- About this task
Whenever the word "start" appears in a line of the data below, copy that line.

- Data to examine
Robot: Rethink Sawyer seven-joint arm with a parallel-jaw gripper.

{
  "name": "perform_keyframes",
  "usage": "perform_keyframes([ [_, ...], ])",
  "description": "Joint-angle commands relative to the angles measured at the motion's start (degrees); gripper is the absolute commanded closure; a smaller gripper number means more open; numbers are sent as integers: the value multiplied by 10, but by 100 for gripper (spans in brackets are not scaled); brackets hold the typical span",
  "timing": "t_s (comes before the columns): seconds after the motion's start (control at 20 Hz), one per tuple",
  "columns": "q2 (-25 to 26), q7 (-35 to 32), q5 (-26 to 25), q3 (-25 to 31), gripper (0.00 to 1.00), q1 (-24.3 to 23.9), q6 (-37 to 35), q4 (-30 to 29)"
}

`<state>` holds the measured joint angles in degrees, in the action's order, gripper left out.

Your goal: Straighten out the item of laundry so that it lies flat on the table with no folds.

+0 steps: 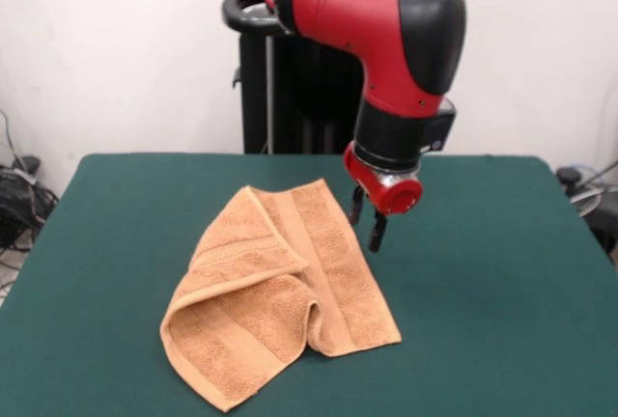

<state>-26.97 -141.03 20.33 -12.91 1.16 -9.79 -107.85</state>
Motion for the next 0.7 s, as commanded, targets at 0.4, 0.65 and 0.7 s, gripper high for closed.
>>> perform_keyframes([
  [0.4,40,-86,25,35,0,-33,-15,2],
  [0.65,39,-81,11,39,0,-49,8,-19],
  [0.7,38,-79,8,40,0,-52,10,-23],
])
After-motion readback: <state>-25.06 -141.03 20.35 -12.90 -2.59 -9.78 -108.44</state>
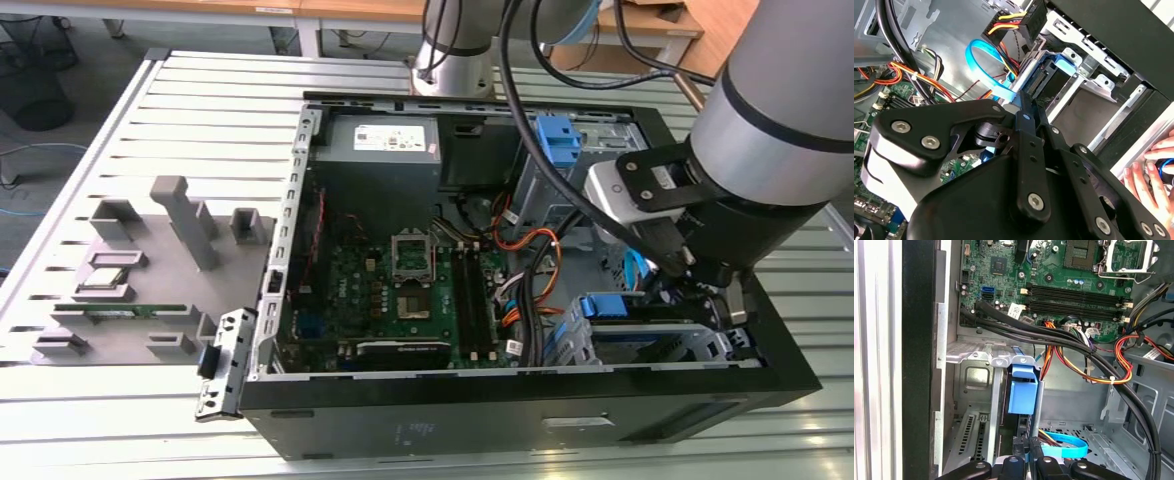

- Finished exercise
  "description": "Joint-angle commands relative to the angles measured at the motion's start (degrees); gripper is the absolute commanded closure; a smaller gripper number means more open; numbers are sent as integers: the value multiplied by 10, but by 100 for gripper (spans in brackets are not scaled); brackets hold the typical span",
  "timing": "t_s (comes before the columns): seconds after the motion's start (control at 20 Hz), one per tuple",

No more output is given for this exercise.